- What is required
Nothing but the pictures may be dropped; the rest of the listing is to be written out exactly.

- The data
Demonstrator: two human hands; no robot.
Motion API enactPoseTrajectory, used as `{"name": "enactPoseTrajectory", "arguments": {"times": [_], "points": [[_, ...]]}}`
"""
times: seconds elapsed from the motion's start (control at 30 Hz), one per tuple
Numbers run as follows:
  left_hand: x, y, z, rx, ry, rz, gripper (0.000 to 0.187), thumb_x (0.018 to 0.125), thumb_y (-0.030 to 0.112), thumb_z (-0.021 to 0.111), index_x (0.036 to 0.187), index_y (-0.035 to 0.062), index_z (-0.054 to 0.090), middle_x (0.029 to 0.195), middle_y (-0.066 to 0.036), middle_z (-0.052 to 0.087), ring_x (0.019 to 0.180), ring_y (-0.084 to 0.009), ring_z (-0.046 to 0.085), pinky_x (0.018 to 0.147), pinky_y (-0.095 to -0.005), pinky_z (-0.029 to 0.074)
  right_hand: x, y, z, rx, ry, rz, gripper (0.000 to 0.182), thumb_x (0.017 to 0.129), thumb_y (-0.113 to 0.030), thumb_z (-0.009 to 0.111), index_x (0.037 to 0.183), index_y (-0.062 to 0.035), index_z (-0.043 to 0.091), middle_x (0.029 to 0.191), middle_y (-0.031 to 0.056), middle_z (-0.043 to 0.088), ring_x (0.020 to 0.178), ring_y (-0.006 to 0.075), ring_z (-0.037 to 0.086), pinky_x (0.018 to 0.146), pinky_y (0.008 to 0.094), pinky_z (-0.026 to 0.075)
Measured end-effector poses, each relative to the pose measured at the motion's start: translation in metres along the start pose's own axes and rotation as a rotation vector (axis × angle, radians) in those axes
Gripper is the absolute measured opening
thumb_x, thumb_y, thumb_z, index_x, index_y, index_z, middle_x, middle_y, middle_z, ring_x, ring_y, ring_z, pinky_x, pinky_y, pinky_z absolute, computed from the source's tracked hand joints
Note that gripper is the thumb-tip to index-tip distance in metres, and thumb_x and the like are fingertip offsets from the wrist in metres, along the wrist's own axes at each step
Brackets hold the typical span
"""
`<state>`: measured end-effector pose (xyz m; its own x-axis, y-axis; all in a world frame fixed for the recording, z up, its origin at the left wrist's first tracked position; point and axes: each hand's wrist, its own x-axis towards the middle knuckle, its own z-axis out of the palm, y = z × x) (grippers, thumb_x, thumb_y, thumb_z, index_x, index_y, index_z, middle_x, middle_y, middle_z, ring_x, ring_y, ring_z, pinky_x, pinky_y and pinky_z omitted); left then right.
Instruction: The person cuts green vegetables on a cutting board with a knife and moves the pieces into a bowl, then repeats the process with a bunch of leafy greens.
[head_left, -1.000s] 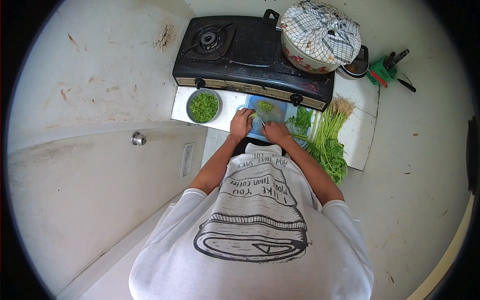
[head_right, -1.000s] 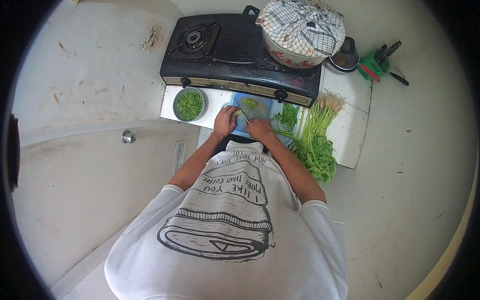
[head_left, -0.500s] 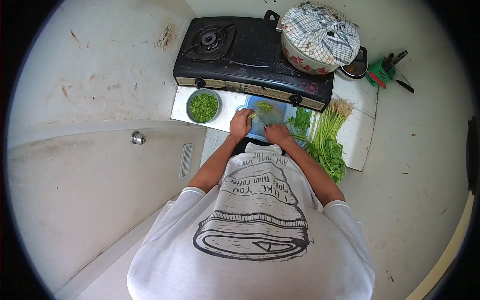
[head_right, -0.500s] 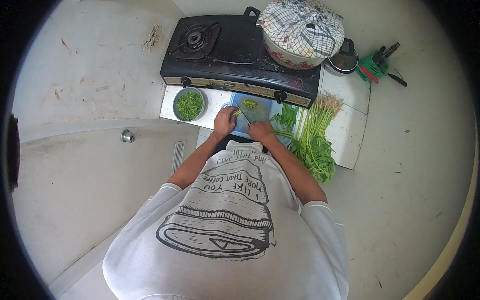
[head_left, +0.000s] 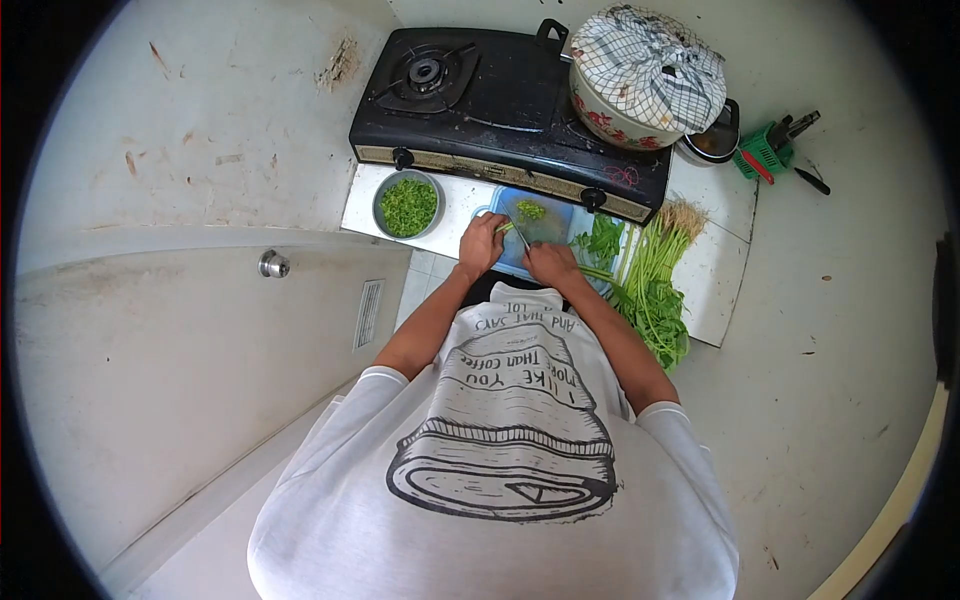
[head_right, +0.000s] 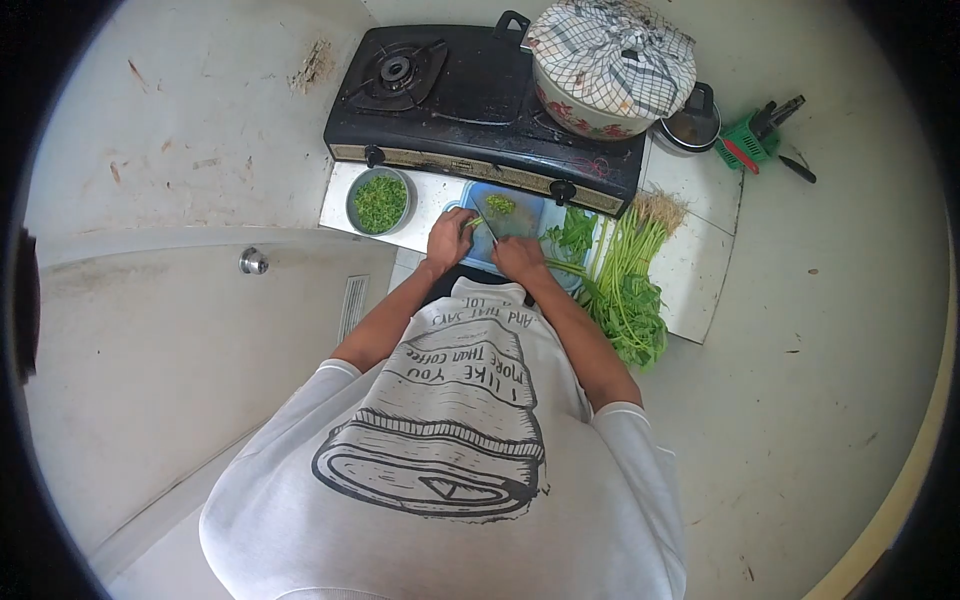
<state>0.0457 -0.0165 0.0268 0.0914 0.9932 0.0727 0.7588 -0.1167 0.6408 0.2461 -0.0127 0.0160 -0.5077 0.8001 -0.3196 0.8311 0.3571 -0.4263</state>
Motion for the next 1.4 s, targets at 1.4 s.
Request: {"name": "enactPoseTrajectory", "arguments": {"times": [1.4], "points": [[-0.001, 0.000, 0.003, 0.007, 0.011, -0.033, 0.025, 0.088, 0.006, 0.070, 0.112, 0.0089, 0.073, 0.105, -0.012, 0.070, 0.100, -0.0359, 0.066, 0.091, -0.0455, 0.053, 0.004, -0.003, 0.006, 0.006, 0.016, -0.063, 0.039, 0.099, -0.033, 0.055, 0.091, 0.0010, 0.073, 0.088, 0.0258, 0.075, 0.080, 0.0426, 0.074, 0.074, 0.0535, 0.060]]}}
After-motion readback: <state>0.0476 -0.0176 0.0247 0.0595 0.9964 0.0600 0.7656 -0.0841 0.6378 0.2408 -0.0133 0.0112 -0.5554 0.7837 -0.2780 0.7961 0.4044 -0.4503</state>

- Your response
Demonstrator: two human hands; no robot.
Motion API enactPoseTrajectory, used as `{"name": "enactPoseTrajectory", "arguments": {"times": [_], "points": [[_, ...]]}}`
"""
times: seconds elapsed from the motion's start (control at 30 Hz), one per tuple
Numbers run as follows:
  left_hand: x, y, z, rx, ry, rz, gripper (0.000 to 0.187), thumb_x (0.018 to 0.125), thumb_y (-0.030 to 0.112), thumb_z (-0.021 to 0.111), index_x (0.036 to 0.187), index_y (-0.035 to 0.062), index_z (-0.054 to 0.090), middle_x (0.029 to 0.195), middle_y (-0.066 to 0.036), middle_z (-0.052 to 0.087), ring_x (0.019 to 0.180), ring_y (-0.084 to 0.009), ring_z (-0.046 to 0.085), pinky_x (0.018 to 0.147), pinky_y (-0.095 to -0.005), pinky_z (-0.029 to 0.074)
  right_hand: x, y, z, rx, ry, rz, gripper (0.000 to 0.182), thumb_x (0.017 to 0.129), thumb_y (-0.113 to 0.030), thumb_z (-0.009 to 0.111), index_x (0.037 to 0.183), index_y (-0.062 to 0.035), index_z (-0.043 to 0.091), middle_x (0.029 to 0.191), middle_y (-0.031 to 0.056), middle_z (-0.043 to 0.088), ring_x (0.020 to 0.178), ring_y (-0.006 to 0.075), ring_z (-0.037 to 0.086), pinky_x (0.018 to 0.146), pinky_y (0.008 to 0.094), pinky_z (-0.026 to 0.075)
Measured end-effector poses, each relative to the pose measured at the motion's start: translation in metres along the start pose's own axes and rotation as a rotation vector (axis × angle, radians) in those axes
Gripper is the absolute measured opening
thumb_x, thumb_y, thumb_z, index_x, index_y, index_z, middle_x, middle_y, middle_z, ring_x, ring_y, ring_z, pinky_x, pinky_y, pinky_z absolute, computed from the source's tracked hand joints
Note that gripper is the thumb-tip to index-tip distance in metres, and thumb_x and the like are fingertip offsets from the wrist in metres, along the wrist's own axes at each step
Brackets hold the typical span
"""
`<state>`: measured end-effector pose (xyz m; its own x-axis, y-axis; all in a world frame fixed for the recording, z up, its origin at the left wrist's first tracked position; point and axes: each hand's wrist, its own x-axis towards the middle knuckle, its own z-axis out of the palm, y = z × x) (grippers, thumb_x, thumb_y, thumb_z, index_x, index_y, index_z, middle_x, middle_y, middle_z, ring_x, ring_y, ring_z, pinky_x, pinky_y and pinky_z omitted); left then right.
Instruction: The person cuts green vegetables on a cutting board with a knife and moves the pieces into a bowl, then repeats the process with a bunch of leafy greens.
[head_left, -1.000s] 
[head_right, -1.000s] 
[head_left, -0.500s] 
[head_right, -0.500s] 
[head_left, +0.000s] 
[head_right, +0.000s] 
<state>0.0457 -0.0165 0.0268 0.0914 0.9932 0.0727 0.7588 -0.1167 0.6408 0.2461 -0.0127 0.0160 -0.5077 0.8001 -0.3196 0.8311 0.3571 -0.4263</state>
Motion for the next 1.4 s, targets at 1.4 s.
Request: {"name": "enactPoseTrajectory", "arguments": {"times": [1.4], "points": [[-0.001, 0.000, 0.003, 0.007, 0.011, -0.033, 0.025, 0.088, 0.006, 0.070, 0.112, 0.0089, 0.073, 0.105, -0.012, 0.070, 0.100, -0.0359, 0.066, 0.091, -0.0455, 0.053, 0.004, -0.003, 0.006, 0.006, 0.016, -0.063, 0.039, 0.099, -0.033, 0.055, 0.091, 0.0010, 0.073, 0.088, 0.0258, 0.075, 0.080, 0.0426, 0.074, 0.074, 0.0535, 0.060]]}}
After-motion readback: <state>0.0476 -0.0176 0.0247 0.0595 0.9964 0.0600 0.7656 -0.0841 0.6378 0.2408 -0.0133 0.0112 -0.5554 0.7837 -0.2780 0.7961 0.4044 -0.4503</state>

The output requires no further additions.